Figure 2. Heterointeractions between mGluR subunits differentially alter the pharmacology of allosteric modulators.

a | Expression of metabotropic glutamate receptor type 4 (mGluR4; beige receptor) alone results in potentiation of responses to glutamate (blue circle) by PAMs (positive allosteric modulators; green hexagon) such as PHCCC and 4-PAM2 (left graph of the panel). Co-expression of mGluR2 (blue receptor) results in a loss of PHCCC- or 4-PAM2-induced potentiation of the response to glutamate (middle graph).
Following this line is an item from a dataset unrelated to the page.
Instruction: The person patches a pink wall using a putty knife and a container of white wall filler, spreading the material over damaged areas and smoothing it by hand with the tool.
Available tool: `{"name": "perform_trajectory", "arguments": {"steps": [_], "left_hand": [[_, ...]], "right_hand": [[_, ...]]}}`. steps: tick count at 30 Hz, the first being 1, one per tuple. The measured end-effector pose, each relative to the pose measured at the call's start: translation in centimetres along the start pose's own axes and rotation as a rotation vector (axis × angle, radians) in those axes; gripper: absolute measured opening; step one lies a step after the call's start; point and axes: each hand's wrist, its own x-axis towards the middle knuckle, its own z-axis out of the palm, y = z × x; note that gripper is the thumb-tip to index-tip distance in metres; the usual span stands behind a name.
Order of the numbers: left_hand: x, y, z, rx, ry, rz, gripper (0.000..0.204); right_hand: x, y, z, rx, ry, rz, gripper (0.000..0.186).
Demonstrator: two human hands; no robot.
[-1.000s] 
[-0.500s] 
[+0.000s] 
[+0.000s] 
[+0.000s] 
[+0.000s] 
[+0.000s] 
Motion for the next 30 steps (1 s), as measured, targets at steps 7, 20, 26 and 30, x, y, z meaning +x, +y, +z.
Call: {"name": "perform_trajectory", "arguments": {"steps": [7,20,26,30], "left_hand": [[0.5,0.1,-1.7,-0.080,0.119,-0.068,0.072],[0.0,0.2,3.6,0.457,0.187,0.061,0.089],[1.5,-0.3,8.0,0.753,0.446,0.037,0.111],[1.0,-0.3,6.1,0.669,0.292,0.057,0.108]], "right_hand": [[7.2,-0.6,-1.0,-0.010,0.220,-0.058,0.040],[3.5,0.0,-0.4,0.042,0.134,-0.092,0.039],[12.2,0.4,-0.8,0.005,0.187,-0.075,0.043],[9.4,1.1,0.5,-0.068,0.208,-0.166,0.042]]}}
When an mGluR2-selective agonist (red circle) is used to activate responses in cells that express mGluR2 and mGluR4, no potentiation by PHCCC or 4-PAM2 is observed (right graph). b | PAMs such as VU0155041 or Lu AF21934 (yellow hexagon), which are known to interact with a distinct site on the mGluR4 protein, are able to potentiate glutamate responses at mGluR4 homomeric receptors (left graph of the panel). In contrast to PHCCC and 4-PAM2, the potentiation of the glutamate response by VU0155041 or Lu AF21934 is retained in the presence of mGluR2 (middle graph) and these PAMs are also able to shift the response curve of an mGluR2-selective agonist markedly to the left (right graph), suggesting that there is transactivation between the two sides of the receptor dimer.